В этом простом рассказе была какая-то нестыковка, неуловимый логический провал, маскирующий неправду. Яна потерла лоб. Библиотекарь терпеливо ждал, все такой же спокойный и доброжелательный, все такой же мучительно знакомый.
— Просто занесли? — переспросила Яна.
— Просто занес.
— Странная история…
— Странные истории случаются, — кивнул библиотекарь. — Вам ли не знать.
Кратчайший путь к остановке трамвая лежал через задний двор. Оглянувшись на лестницу — никто не смотрит, — Ирина вприпрыжку сбежала по последнему пролету и, щурясь на солнце, зашагала через обрамленный сиренью пятачок. «Цок-цок, теп-ло, цок-цок, ле-то», — выстукивали на чистом сухом асфальте каблуки. Подол плаща щекотно мел по коленкам.
Нигдеева ссутулилась на краю лавочки. Короткие волосы по-прежнему стояли дыбом, — она, как обычно, в задумчивости ерошила их обеими руками. Рыжие брови сдвинуты, веснушчатый лоб собрался в причудливые складки. Сигарета зажата в зубах, руки заняты шарфом-запиской: Яна наматывала его на запястье, сердито сдергивала и снова медленно оборачивала вокруг руки. И, как всегда, она сидела на лавочке одна. Остальные три скамьи были забиты курильщиками до предела — в такой день никто не торопился вернуться в аудиторию. Но к Нигдеевой никому и в голову не пришло подсесть.
Ирина в который раз удивилась, как эта невысокая щуплая женщина ухитряется занять собой столько места. Где бы она ни оказалась, вокруг немедленно начинали расползаться всякие мелочи, — какие-то блокноты, шарфы, початые бутылки с водой. Вещи Нигдеевой захватывали пространство, выставляли форпосты, очерчивали границы. Вот и сейчас на лавочке лежала пачка сигарет и стоял картонный стаканчик с вожделенным кофе. Маленькие верные стражи.
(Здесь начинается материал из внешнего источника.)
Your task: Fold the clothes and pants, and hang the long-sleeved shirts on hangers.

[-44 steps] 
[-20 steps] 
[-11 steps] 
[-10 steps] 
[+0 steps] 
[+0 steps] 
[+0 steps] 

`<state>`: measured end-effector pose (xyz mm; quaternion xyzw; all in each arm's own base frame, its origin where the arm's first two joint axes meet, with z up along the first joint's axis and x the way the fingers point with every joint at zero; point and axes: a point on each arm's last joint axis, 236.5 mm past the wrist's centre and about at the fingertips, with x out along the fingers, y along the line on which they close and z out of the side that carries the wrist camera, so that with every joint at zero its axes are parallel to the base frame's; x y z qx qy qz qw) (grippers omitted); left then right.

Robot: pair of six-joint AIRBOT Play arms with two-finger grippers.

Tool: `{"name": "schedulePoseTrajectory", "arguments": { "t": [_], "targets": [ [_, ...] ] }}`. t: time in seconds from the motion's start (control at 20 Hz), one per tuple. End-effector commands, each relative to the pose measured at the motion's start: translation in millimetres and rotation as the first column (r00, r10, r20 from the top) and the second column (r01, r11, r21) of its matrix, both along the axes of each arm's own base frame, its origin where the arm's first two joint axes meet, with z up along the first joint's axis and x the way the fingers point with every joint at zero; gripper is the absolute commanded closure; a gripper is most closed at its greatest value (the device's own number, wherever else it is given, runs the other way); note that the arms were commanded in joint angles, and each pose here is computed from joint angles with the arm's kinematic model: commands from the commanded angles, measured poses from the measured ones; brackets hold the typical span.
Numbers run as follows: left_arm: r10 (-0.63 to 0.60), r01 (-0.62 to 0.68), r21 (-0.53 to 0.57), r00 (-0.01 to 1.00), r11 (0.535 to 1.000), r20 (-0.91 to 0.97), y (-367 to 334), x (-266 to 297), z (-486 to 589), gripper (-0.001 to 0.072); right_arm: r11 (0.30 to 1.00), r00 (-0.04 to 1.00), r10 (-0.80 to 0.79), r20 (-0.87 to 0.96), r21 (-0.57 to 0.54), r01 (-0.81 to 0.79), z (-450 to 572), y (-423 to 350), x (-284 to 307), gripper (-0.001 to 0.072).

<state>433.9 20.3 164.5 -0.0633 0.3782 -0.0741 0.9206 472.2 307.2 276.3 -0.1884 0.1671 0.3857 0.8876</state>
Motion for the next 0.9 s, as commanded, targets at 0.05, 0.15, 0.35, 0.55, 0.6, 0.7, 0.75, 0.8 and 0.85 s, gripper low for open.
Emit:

Заметив коллегу, Нигдеева приглашающе махнула рукой. Ирина неохотно замедлила шаги. Она надеялась обойтись без утешений, но теперь это было неизбежно. Яна, спохватившись, подвинула сигареты и кофе, освобождая место. Стаканчик опасно качнулся, и Ирина сделала пируэт, спасая свой светлый плащ, — однако Нигдеева уже разобралась с руками, шарфами, сигаретами и подхватила картонку. На ее запястье выплеснулось две черные капли, и Ирина невольно поморщилась, заметив, как Яна машинально обтерла их об джинсы.
— Да ты не расстраивайся… — заговорила она, но Нигдеева перебила, взмахнув шарфом:
— А ты видела, кто принес эту штуковину? — спросила она. — Клочков уже убежал.
Ирина моргнула, сбитая на лету. Штуковину? Алло, Нигдеева, твои студенты считают тебя людоедкой, а ты хочешь поговорить о какой-то штуковине?
— Мужик из архива, — осторожно ответила она.
— Да, да… — нетерпеливо отмахнулась Яна. — А ты уверена, что этот мужик — из архива? Ты его раньше видела?
— Конечно… Он сказал, что…
— Он сказал? — задрала рыжие брови Нигдеева, и Ирина прониклась сочувствием к ее студентам. «Черт бы тебя подрал, Вендига Александровна», — подумала она, а вслух сказала:
— С чего такая паранойя?
Яна поморщилась. Ирина почувствовала укол неприязни, осознав, что эта гримаса — преувеличенное отражение ее собственной. Как будто она не просто вытерла руку об штаны, а еще и высморкалась в рукав.
— Включи же голову, это простой вопрос, — все еще морщась, сказала Яна. — Ты видела его раньше? В архиве? В библиотеке? В кафешке, в очереди за булочками?
— Нне знаю… да что за допрос? — возмутилась Ирина. — Нигдеева, ты своих студентов в лицо не узнаешь, а к этому мужику прицепилась!